Just one week before the Titanic sailed, the local correspondent of The Cork Examiner wrote:
Standing on the highway of Queenstown (in) those days, a stranger would think it a remarkable spectacle to see thousands of country people pouring into the town carrying their belongings. But to us the spectacle is no new one, as it has been repeated year after year for decades. Time was when 20,000 people poured through the gateway of Queenstown in the first three months of the year. Formerly, by Queenstown, 100,000 would leave in one year.
Parents and every member of the family all went together. They carried their humble bedding and food vessels with them. Nowadays they come in broadcloth and minus bedding and utensils. No longer do we see parents joined up with their youngsters in the exodus.
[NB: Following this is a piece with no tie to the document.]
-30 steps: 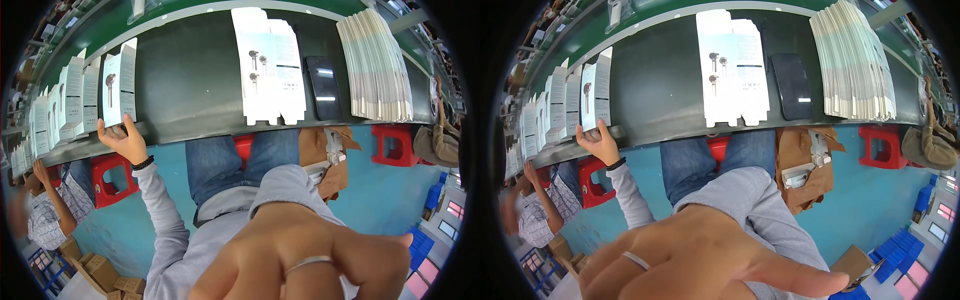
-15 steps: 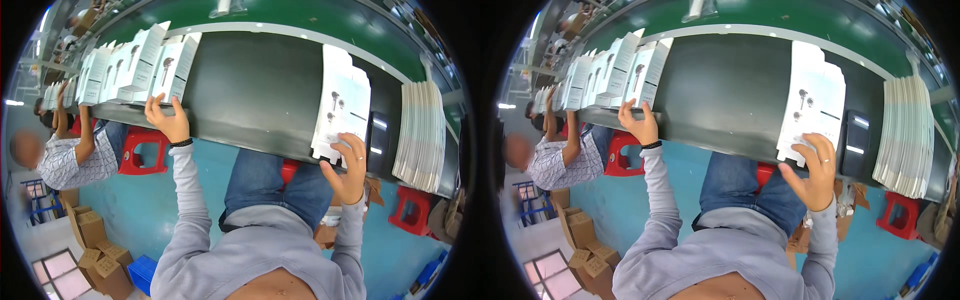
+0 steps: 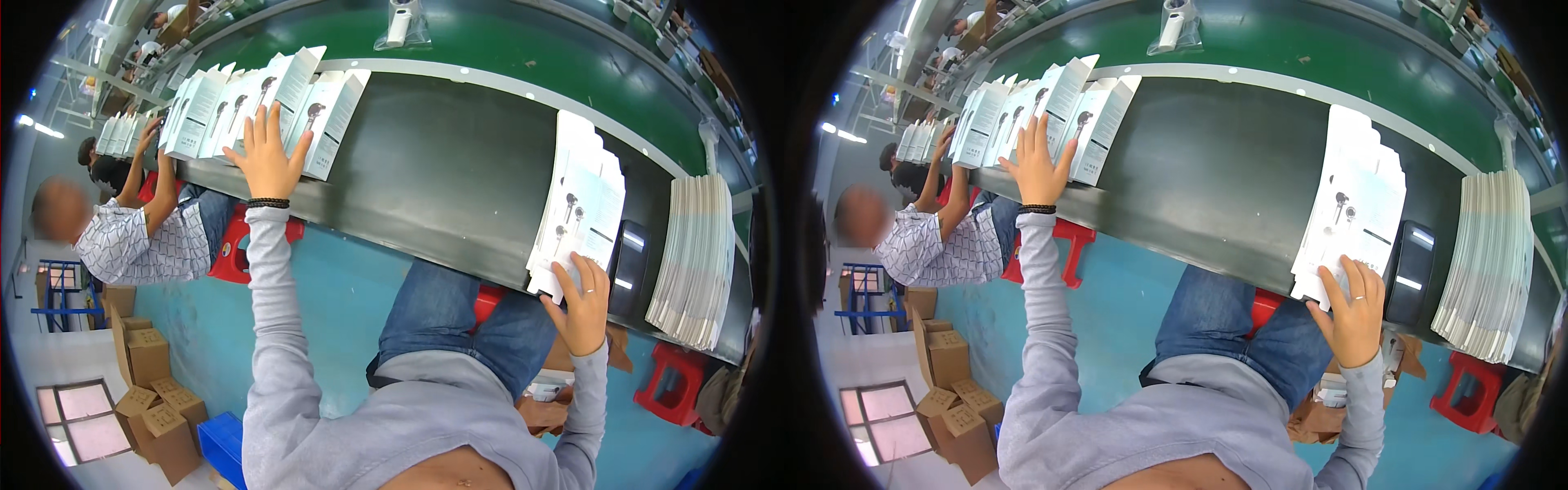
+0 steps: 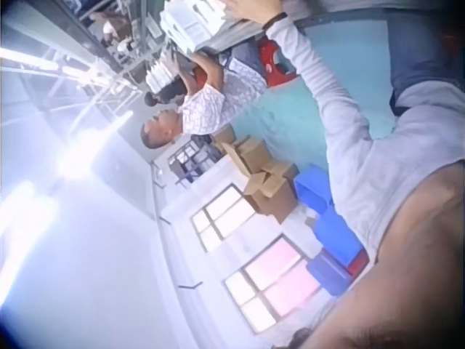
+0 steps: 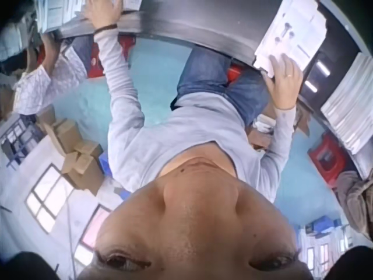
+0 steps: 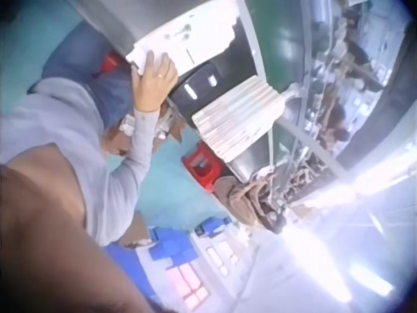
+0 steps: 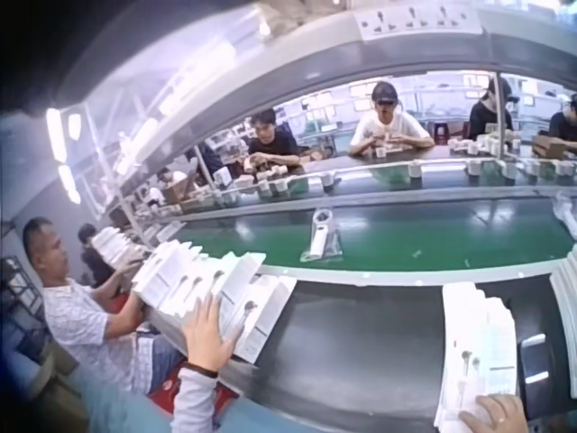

America is a closed door now, save to vigorous young people, without blemish and subject to triple medical examinations before getting passports. One of the saddest fe
atures contributing to the blood-letting of Ireland is the prepaid ticket, accounting for more than one-third of the annual drain.
The emigration rate was 6.7 per 1,000 of the population in 1912. Since the enumeration of Irish emigrants began on 1 May 1855, no less than 4,847,360 Irish people had left the country by the end of the Titanic year. Females were in a majority, with 2.6 million departures compared to 2.2 million males.
The poor cross-subsidised the rich. White Star, Cunard and others could not have afforded to extend the race for bigger, faster ships had not the emigrants provided the steady, year-long business that brought huge turnover and massive cash flow. After the disaster, one Irish newspaper observed plaintively that it did not much matter to the emigrant what day – let alone what time – he or she arrived in New York. But when striking seamen cancelled a sailing of the Olympic soon after the sinking, the British papers carried a businessman’s pompous claims that every hour’s delay was costing him hundreds of pounds.
The White Star’s annual report, published in May 1912, recorded a profit of £1,074,752 and one shilling. Nearly half the money was paid out in dividends, but the under-insured Titanic had wiped out the year’s work. The report declared: ‘The loss of this fine vessel is a source of deep regret to your directors, but it is of minor importance compared with the terrible loss of so many valuable lives.’ Curious syntax, some might think.